= Beginning of Section =

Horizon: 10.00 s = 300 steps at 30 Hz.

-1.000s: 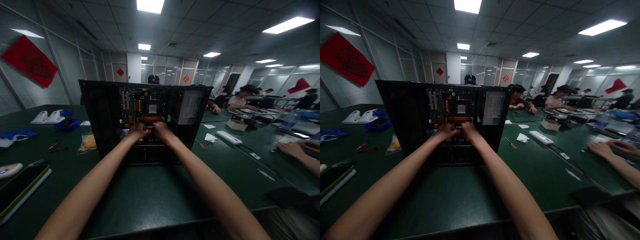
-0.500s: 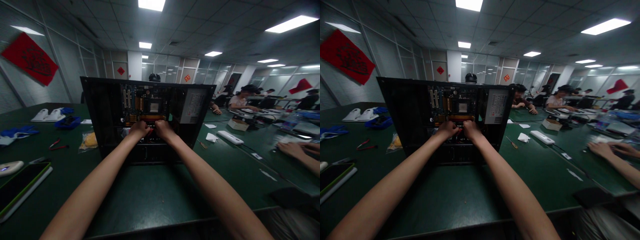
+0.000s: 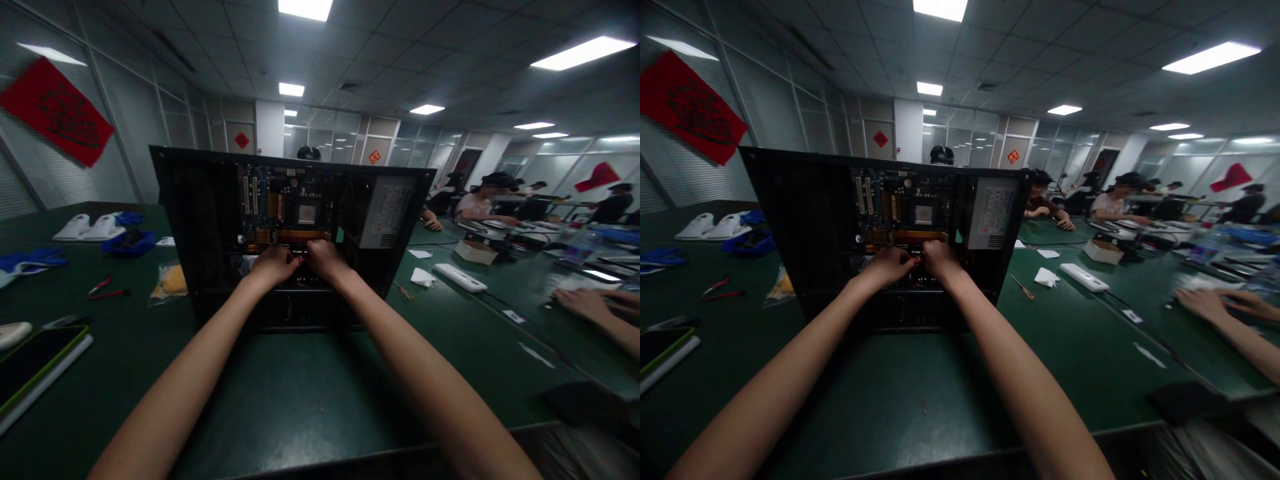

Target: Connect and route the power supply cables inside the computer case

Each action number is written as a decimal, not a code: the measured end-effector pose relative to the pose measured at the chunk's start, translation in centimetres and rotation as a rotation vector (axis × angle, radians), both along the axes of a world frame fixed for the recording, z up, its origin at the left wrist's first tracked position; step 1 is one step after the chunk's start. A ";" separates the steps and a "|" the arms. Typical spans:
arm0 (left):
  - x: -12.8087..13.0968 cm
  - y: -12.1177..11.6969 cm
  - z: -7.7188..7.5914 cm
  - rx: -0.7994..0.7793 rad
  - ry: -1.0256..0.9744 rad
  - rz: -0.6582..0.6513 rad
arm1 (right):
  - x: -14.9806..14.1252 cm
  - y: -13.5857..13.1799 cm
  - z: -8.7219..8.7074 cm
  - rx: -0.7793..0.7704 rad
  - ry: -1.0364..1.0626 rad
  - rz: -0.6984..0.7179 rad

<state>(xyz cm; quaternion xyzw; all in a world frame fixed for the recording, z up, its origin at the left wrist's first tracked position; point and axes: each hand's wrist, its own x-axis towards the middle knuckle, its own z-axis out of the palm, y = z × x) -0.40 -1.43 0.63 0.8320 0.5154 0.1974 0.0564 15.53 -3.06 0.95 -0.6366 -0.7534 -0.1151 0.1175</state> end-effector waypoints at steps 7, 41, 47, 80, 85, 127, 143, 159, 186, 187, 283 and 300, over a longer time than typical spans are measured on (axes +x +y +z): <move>0.0 -0.1 -0.2 0.073 0.101 0.009 | 0.1 -0.6 0.1 -0.035 0.060 -0.091; 0.3 0.2 0.0 -0.027 0.151 -0.035 | 0.3 -1.5 0.5 0.023 -0.120 0.056; 0.0 0.6 -0.4 -0.026 0.086 -0.075 | 0.4 -1.3 0.4 0.033 -0.099 0.101; 0.3 0.6 0.1 -0.039 0.049 0.018 | 0.9 -1.2 -0.2 0.053 -0.135 0.202; 0.2 0.8 0.0 -0.065 0.054 0.045 | 0.8 -1.2 0.1 0.069 -0.121 0.218; 0.9 1.0 0.0 -0.024 0.111 0.070 | 1.5 -0.5 -0.6 -0.221 0.103 0.339; 0.9 0.9 0.0 0.004 0.153 0.044 | 2.1 1.2 -1.1 -0.052 -0.022 0.256; 1.0 0.4 0.4 0.042 0.103 0.125 | 2.6 1.3 -1.3 -0.080 -0.003 0.252; 1.0 0.8 0.0 0.093 0.143 0.045 | 1.8 -0.4 -0.5 -0.104 -0.007 0.247; 1.0 0.8 0.0 0.086 0.145 0.052 | 1.8 -0.4 -0.5 -0.109 -0.004 0.247; -0.2 -0.1 -0.2 -0.081 0.040 -0.260 | 0.8 -8.8 -2.7 0.082 -0.051 0.330; -6.5 -11.8 -4.3 0.344 -0.219 -0.283 | 4.2 -19.2 -13.0 0.307 0.037 0.394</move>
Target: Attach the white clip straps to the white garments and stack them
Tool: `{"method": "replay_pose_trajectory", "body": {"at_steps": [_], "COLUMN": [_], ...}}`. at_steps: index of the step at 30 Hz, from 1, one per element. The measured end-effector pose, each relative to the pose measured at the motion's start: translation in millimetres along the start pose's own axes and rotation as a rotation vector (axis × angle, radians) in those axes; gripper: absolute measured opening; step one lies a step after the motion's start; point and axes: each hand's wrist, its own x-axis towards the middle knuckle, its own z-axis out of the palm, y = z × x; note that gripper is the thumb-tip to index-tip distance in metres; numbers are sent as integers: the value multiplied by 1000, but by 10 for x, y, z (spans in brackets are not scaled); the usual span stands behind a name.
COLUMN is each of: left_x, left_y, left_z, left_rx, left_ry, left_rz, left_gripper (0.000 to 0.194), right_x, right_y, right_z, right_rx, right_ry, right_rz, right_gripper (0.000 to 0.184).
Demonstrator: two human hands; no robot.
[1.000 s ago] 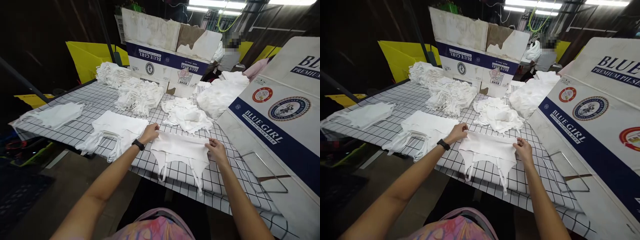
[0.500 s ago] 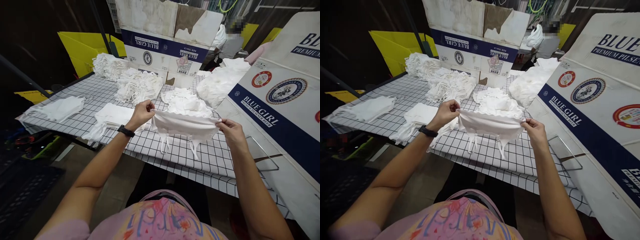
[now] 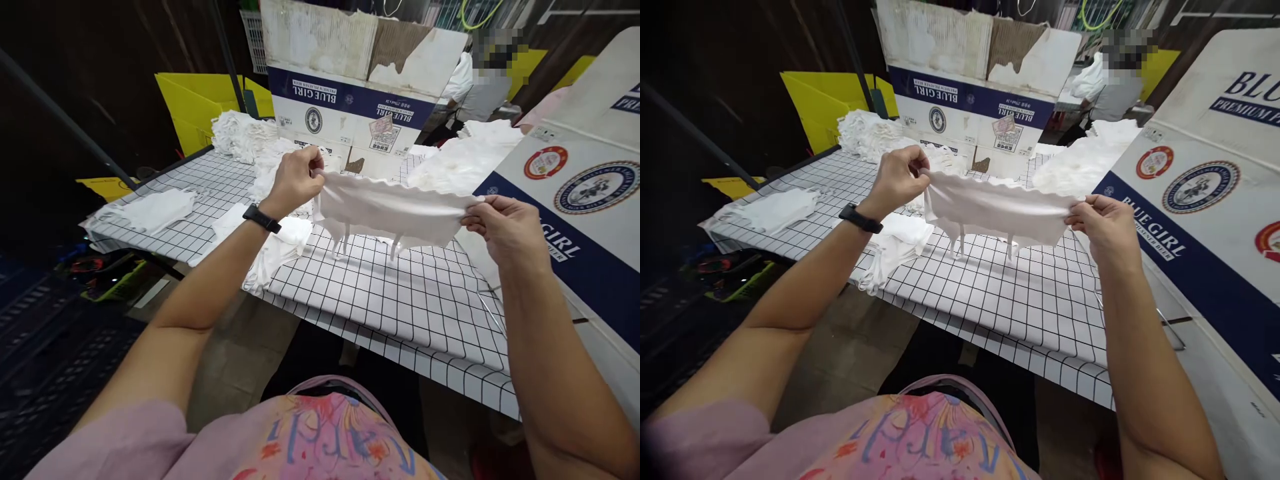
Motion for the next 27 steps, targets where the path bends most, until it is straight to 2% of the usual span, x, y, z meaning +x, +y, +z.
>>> {"method": "replay_pose_trajectory", "body": {"at_steps": [3,7,13,16,21,27], "left_x": [28,56,69,68,33,-138], "left_y": [9,5,-34,-33,2,25], "left_z": [-62,-132,-218,-258,-302,-363], "left_rx": [2,13,-12,-5,-1,-135], "left_ry": [21,49,59,67,100,137], "left_rz": [1,4,-28,-21,29,77], "left_gripper": [18,13,11,9,12,15], "right_x": [-6,-51,-82,-61,-50,-237], "right_y": [-81,-141,-242,-254,-172,-177], "right_z": [17,43,147,155,63,-50], "right_rx": [-15,9,17,65,81,64], "right_ry": [-38,-96,15,29,76,129], "right_rz": [4,-71,-96,-158,-280,-305], "right_gripper": [15,7,14,17,11,15]}}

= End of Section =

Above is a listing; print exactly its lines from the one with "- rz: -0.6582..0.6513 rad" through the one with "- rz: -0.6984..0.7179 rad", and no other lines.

### [Solution to the problem]
  - rz: -0.6582..0.6513 rad
arm1 (right):
  - x: -14.9806..14.1252 cm
  - y: -13.5857..13.1799 cm
  - z: -8.7219..8.7074 cm
  - rx: -0.7793..0.7704 rad
  - ry: -1.0364..1.0626 rad
  - rz: -0.6984..0.7179 rad

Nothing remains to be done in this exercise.